Transbordamento agressivo: quanto mais agressiva uma fêmea for em relação às suas presas, maior a probabilidade de ela canibalizar um potencial parceiro. Essa decisão não depende do valor nutricional do macho (ao contrário da hipótese acima), mas do estado agressivo da fêmea. Em uma espécie de aranha da Espanha, fêmeas que passaram fome durante o desenvolvimento têm uma probabilidade maior de atacarem e consumirem os machos antes e durante o acasalamento.
Escolha de parceiro: as fêmeas exercem a escolha de parceiro, rejeitando machos indesejados e inadequados ao canibalizá-los. Neste caso, vale ressaltar, que os eventos de canibalismo sexual tendem a acontecer antes que a cópula (relação sexual) ocorra. Ou seja, canibalizar ou não o parceiro faz parte do processo de escolha feminino, e esse comportamento é registrado para algumas espécies de aranhas.
Identidade equivocada: a fêmea pode confundir o macho com uma presa devido a sinais semelhantes, levando ao canibalismo. Por exemplo, algumas aranhas que constroem teia, a fêmea pode atacar o macho ao confundi-lo com uma presa quando este se aproxima e provoca vibrações na teia.
Segundo Rejane Lima, professora do Instituto de Biologia da Universidade Federal Fluminense (UFF), pesquisas revelam que o canibalismo sexual é mais frequente, em algumas espécies, entre pares que estão fora do seu ambiente natural – laboratório, gaiolas ou aquários. “Estudos mostram que populações de louva-a-deus que vivem na Europa em seus ambientes naturais praticam três vezes menos o canibalismo sexual em comparação aos indivíduos confinados em laboratórios”.
Canibalismo sexual reverso
Embora raro, machos também podem predar fêmeas antes ou durante o sexo. É o caso da aranha Allocosa brasiliensis, que ocorre em dunas ao longo de boa parte da costa leste da América do Sul. A espécie vive uma ‘reversão de papéis sexuais’, com machos selecionando as fêmeas e elas disputando entre si acesso a eles.

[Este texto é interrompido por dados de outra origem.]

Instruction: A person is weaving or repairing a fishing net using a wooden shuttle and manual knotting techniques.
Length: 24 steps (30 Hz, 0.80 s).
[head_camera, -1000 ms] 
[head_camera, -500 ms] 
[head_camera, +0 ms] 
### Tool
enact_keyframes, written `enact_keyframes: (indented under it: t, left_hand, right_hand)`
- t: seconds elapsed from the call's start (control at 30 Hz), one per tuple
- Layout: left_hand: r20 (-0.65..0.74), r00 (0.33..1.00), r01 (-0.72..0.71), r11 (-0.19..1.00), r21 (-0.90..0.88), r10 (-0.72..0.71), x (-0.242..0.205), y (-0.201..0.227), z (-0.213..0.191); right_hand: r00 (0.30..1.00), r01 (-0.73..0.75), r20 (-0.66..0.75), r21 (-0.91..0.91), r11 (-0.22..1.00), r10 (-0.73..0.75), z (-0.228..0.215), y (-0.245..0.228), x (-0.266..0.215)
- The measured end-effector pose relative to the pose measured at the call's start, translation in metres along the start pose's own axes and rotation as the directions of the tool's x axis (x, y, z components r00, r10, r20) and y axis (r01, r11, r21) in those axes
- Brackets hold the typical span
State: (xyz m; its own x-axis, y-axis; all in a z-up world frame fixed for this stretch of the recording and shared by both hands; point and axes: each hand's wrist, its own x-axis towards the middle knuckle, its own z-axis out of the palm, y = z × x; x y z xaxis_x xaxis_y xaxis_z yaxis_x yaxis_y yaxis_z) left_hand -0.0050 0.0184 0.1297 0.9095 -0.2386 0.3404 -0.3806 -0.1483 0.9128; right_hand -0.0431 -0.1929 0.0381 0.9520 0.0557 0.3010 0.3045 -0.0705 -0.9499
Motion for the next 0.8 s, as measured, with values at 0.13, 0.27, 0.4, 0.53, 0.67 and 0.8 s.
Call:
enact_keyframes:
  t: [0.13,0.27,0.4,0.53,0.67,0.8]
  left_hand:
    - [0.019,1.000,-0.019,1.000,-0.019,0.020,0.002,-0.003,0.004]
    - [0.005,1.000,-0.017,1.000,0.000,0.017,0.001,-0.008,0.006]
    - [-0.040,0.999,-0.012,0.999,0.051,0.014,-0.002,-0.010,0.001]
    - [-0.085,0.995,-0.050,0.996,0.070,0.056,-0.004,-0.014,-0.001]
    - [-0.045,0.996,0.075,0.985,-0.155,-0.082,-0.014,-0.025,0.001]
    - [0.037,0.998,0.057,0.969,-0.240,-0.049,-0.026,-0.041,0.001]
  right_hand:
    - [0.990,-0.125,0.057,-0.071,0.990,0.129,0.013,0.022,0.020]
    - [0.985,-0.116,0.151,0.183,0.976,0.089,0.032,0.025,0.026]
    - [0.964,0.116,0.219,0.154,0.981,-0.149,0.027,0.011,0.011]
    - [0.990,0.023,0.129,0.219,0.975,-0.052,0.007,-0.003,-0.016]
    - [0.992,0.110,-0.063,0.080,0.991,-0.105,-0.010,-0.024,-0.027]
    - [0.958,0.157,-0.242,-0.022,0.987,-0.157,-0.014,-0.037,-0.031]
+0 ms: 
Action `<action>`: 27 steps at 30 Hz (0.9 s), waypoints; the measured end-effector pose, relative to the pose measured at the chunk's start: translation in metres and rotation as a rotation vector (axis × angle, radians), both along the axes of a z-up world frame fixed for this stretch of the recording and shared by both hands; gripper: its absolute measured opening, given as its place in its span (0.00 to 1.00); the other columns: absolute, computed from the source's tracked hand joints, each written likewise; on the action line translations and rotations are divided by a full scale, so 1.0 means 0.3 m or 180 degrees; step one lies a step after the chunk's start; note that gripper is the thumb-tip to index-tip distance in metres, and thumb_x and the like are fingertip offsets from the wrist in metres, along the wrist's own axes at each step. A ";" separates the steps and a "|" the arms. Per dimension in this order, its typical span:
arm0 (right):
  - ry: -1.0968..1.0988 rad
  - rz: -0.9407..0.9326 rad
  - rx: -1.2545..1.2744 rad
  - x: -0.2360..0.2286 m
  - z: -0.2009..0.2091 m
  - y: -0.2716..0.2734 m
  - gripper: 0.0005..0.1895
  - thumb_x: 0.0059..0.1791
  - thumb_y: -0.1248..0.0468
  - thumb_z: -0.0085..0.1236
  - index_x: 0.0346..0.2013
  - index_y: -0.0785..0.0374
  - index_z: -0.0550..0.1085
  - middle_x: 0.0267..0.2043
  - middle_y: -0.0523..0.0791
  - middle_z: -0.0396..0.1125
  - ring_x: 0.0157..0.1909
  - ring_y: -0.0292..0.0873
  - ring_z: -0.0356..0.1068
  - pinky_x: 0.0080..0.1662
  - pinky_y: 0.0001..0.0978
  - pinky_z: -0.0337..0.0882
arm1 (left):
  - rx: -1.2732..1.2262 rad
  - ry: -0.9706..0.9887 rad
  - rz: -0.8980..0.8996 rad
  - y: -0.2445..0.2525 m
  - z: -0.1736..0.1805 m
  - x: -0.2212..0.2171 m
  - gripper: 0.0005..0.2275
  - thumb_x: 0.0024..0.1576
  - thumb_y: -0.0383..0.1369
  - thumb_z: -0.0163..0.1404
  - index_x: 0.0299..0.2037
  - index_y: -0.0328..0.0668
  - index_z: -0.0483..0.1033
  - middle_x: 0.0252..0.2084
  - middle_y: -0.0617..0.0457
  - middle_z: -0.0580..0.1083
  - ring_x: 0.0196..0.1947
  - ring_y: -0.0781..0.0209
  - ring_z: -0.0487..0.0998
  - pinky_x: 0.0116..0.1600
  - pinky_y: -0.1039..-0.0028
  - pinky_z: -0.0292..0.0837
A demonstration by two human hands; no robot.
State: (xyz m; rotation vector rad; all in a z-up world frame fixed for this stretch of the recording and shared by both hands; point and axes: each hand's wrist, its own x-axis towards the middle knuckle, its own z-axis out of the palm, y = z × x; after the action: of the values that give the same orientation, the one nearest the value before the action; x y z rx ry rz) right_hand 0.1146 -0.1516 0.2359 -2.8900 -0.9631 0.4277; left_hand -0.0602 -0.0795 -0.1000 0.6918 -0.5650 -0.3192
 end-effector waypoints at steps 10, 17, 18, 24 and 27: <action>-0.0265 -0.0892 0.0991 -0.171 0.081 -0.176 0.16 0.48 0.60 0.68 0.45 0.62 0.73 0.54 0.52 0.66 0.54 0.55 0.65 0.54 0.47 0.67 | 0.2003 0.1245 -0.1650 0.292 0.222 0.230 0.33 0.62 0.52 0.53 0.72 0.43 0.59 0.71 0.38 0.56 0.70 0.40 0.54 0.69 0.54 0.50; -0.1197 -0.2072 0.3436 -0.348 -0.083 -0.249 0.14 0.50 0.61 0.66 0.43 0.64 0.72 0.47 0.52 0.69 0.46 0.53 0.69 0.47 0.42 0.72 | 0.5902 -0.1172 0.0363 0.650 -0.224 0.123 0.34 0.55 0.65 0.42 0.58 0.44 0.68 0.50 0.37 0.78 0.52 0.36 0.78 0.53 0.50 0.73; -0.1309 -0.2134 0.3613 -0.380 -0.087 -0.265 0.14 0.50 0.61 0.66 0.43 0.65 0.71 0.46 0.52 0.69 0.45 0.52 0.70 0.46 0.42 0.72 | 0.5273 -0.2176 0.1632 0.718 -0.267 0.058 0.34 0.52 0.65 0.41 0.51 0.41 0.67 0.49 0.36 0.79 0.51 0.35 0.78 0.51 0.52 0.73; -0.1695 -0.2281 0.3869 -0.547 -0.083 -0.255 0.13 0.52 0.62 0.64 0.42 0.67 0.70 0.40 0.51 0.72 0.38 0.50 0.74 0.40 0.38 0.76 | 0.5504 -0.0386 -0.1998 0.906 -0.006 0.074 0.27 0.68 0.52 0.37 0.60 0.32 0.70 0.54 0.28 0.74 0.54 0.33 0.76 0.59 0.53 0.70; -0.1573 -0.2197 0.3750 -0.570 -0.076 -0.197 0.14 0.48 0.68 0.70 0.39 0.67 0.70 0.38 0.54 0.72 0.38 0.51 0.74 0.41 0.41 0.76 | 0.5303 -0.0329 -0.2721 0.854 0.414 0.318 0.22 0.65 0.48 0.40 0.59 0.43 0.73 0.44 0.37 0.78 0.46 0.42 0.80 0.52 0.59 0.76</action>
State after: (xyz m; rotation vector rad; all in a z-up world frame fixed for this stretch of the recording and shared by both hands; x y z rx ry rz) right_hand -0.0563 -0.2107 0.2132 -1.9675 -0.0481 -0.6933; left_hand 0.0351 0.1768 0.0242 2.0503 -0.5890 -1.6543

“Os machos esperam as fêmeas em suas tocas, e aquelas que consideram muito pequenas as devoram, se acasalando apenas com aquelas com tamanho que consideram adequado para o acasalamento e produção de uma boa prole”, conta Antonio Carlos Lofego, professor da Unesp de São José do Rio Preto.
Pesquisadores do Uruguai fizeram um experimento com a espécie. Nele, expuseram 20 machos adultos a uma fêmea virgem e a uma fêmea acasalada. Durante o teste, os machos preferiram acasalar com fêmeas virgens e mais pesadas (provavelmente mais aptas á fecundação). Além disso, eles canibalizam 10% das fêmeas virgens e 25% das fêmeas acasaladas. “Como muitos eventos de canibalismo ocorreram antes da cópula, os autores discutem que a melhor hipótese para explicar o comportamento dos machos é a escolha de uma parceira”, diz Glauco Machado, professor da USP.
Por que o canibalismo sexual pode ser bom?
Além de nutrir as fêmas, o canibalismo sexual nem sempre é desvantajoso para os machos. O exemplo mais emblemático disso provavelmente seja o da aranha viúva-negra (Latrodectus). Machos da espécie que permitem o canibalismo sexual feminino conseguem copular por mais tempo e transferem mais esperma do que machos fujões – aqueles que evitam o canibalismo. Isso garante a sobrevivência da espécie na natureza.
“Como a quantidade de ovos fertilizados é diretamente proporcional à quantidade de esperma transferido, machos que permitem o canibalismo deixam mais filhotes”, explica Glauco Machado, professor da USP.
E os machos fujões poderiam ter chance de acasalar com outras fêmeas e conseguir mais filhotes? Bem, quase sempre isso não acontece, pois as fêmeas estão muito espaçadas na natureza. Portanto, a chance de um macho fujão encontrar uma fêmea que ainda não copulou durante a sua vida é muito baixa. Não dá para ganhar todas, né?